Opinião

EDITORIAL | Razões de Estado

EDITORIAL | Razões de Estado
Será feita a prisão em flagrante de quem ocupar ou obstruir vias urbanas e rodovias e tentar invadir prédios públicos | Crédito: Amanda Perobelli/ Reuters

Além de entrarem para a história como as mais acirradas de todos os tempos, as eleições de 2022 também ampliam o debate sobre os limites entre as relações Estado e governo. A linha divisória foi cruzada de maneira inédita, por exemplo, com os flagrantes casos de servidores públicos da Polícia Rodoviária Federal (PRF) apoiando manifestantes que bloqueavam trechos de rodovias em protesto contra o resultado das urnas. Isso não pode ocorrer.

Há questões de Estado e assuntos de governo – e, entre eles, existe clara diferença, definindo o papel de cada um. O Estado é o conjunto de instituições que integram os três Poderes (Executivo, Legislativo e Judiciário), as quais atuam como parte do sistema de representação, organização, e regulação de serviços de atendimento da população de um País, visando ao seu bem-estar e a integração nacional. Por sua vez, o governo (Executivo) é uma das instituições que compõem o Estado, tendo o dever, como integrante desse sistema, de conduzir a sua administração dentro dos respectivos preceitos legais e mirando medidas de aprimoramento, sempre discutidas com transparência, dos serviços levando em conta conhecimento técnicos e as dinâmicas econômicas no País.

Fatos ocorridos nos últimos quatro anos alertam que o governo que toma posse em 1º de janeiro terá que revisitar essa relação, que é fundamental e básica para preservação dos valores republicanos e da própria democracia. São inúmeros os avanços de sinal identificados, todos amplamente divulgados e registrados pela memória nacional, incluindo intervenções indevidas em órgãos públicos de Estado, cuja autonomia foi violentada para que passassem a atender a interesses do governo de plantão.

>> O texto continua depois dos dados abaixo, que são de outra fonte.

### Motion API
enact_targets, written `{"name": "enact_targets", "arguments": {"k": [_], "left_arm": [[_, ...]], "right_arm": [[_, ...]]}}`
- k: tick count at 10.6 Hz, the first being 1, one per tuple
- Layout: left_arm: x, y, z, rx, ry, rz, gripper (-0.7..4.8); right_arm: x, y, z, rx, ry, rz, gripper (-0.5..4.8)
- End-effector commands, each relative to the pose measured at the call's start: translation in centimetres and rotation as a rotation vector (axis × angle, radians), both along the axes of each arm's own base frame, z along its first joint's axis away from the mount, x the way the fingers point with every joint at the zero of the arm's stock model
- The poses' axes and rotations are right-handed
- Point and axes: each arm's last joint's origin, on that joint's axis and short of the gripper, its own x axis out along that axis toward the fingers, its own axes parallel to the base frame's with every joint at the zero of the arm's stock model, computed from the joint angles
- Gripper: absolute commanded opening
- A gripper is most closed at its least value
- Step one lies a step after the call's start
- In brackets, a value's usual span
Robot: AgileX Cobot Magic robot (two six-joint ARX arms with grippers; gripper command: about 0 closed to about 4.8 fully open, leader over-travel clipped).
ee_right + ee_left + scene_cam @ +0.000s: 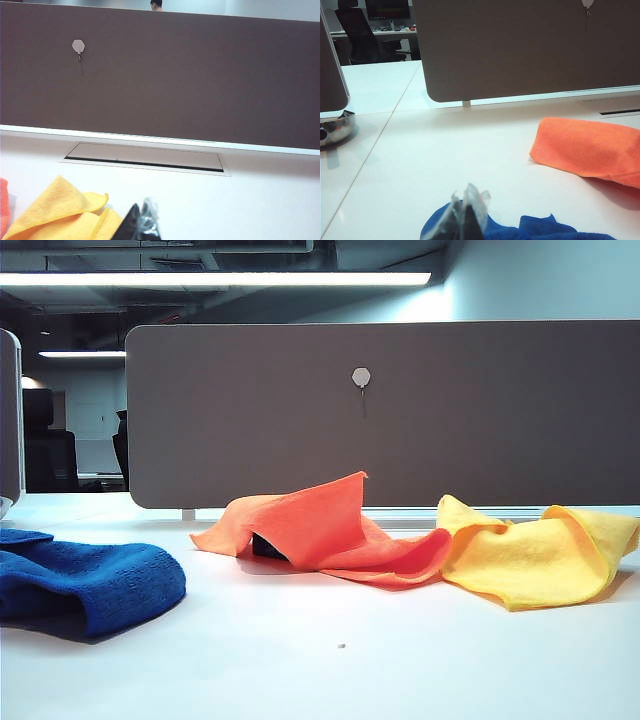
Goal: Pick up a rag that is the same color as the top surface of the Rubik's Cube and cover the cube with it.
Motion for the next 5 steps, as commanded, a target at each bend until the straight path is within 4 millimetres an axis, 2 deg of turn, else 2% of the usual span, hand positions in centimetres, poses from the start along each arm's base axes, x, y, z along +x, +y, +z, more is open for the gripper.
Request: {"name": "enact_targets", "arguments": {"k": [1, 3, 5], "left_arm": [[0.0, 0.02, 0.13, -0.026, -0.007, 0.001, -0.05], [-0.01, 0.01, 0.13, -0.125, 0.006, -0.007, -0.05], [-0.02, -0.04, 0.16, -0.14, 0.007, -0.025, -0.05]], "right_arm": [[-0.03, 0.12, 0.11, 0.034, -0.009, 0.048, -0.01], [-0.05, 0.28, 0.1, 0.062, -0.002, 0.113, -0.01], [-0.05, 0.29, 0.1, 0.09, 0.001, 0.12, -0.01]]}}
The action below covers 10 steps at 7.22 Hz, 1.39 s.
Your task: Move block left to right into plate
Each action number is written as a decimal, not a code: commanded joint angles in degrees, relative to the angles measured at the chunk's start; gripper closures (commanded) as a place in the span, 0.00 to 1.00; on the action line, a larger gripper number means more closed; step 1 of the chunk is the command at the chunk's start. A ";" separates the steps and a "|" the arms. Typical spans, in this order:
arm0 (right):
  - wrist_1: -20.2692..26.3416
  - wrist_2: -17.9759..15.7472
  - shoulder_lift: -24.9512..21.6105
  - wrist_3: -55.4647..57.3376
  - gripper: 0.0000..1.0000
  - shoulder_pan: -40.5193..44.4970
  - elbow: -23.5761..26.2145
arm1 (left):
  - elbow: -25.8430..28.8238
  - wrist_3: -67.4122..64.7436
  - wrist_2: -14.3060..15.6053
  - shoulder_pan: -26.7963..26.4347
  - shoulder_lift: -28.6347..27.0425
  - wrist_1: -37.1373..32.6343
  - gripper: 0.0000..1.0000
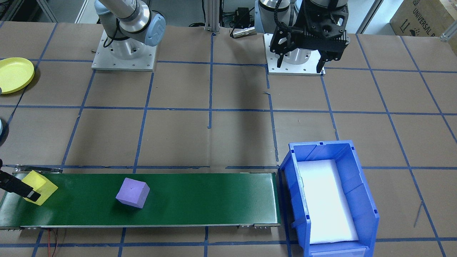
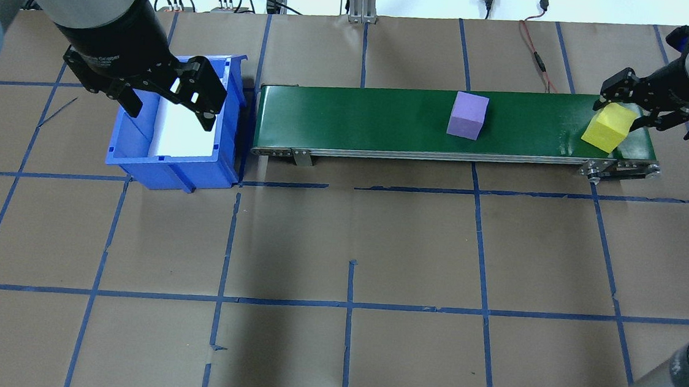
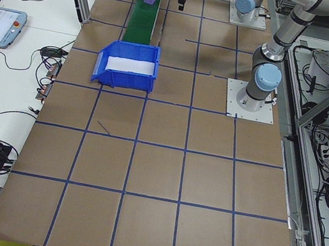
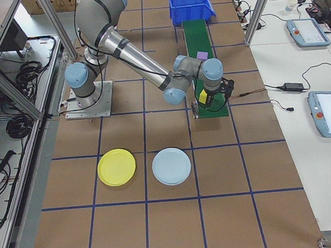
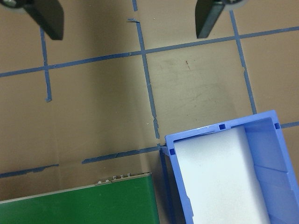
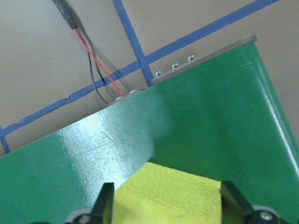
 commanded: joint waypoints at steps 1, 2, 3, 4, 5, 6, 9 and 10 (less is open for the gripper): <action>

São notórias, todas catalogadas, as investidas em órgãos de normatização e fiscalização, cujas prerrogativas de atuação vão de questões criminais às financeiras e econômicas: Secretaria da Receita Federal, Conselho de Controle de Atividades Financeiras (Coaf), Conselho Administrativo de Defesa Econômica (Cade), órgão que é responsável por fiscalizar condutas anticoncorrenciais, e Conselho de Administração de Recursos Fiscais (Carf), do Ministério da Fazenda. São, todos, órgãos importantes e que, pelo poder que tem, despertaram a cobiça no preenchimento dos seus cargos.

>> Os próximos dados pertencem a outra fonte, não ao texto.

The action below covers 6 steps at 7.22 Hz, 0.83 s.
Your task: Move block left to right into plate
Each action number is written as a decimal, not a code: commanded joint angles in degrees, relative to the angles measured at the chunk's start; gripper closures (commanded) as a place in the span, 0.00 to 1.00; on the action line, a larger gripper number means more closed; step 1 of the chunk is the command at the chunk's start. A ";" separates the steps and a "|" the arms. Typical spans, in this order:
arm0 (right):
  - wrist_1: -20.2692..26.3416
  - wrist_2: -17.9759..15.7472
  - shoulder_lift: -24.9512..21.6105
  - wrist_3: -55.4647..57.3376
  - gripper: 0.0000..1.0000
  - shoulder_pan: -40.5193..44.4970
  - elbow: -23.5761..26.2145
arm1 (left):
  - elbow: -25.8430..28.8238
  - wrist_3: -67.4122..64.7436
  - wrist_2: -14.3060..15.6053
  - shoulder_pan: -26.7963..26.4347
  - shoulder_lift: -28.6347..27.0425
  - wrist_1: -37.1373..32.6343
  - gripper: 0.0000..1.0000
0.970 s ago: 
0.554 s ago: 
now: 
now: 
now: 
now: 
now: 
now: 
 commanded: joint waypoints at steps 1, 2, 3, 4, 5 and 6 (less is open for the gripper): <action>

Entre iniciativas destes órgãos, que despertaram a atenção de gente poderosa e influente, estão as famosas “rachadinhas” que usualmente grassam por gabinetes parlamentares (provocou a transferência do Coaf do Ministério da Fazenda para o Banco Central), revisão de impostos e multas tributárias (Carf), acesso a investigações policiais (Polícia Federal). No Cade, que tem entre suas atribuições a defesa da livre concorrência, um despacho singular do atual superintendente-geral do órgão tornou praticamente sem efeito decisão do colegiado, tomada há oito anos, obrigando a CSN a vender sua participação na Usiminas, seu principal concorrente. O despacho foi acatado em partes por voto do presidente do órgão, que manteve a obrigação de venda, sem, no entanto, determinar prazos.

O presidente Lula, a partir de sua posse, terá a possibilidade de escolher novos titulares para todos estes órgãos. O desafio é o de fazer indicações estritamente técnicas, que devolvam a esses órgãos – Polícia Rodoviária Federal, Secretaria da Receita Federal, Cade e Carf – o espírito do entendimento da diferença entre interesses de governos e as verdadeiras e republicanas razões de Estado.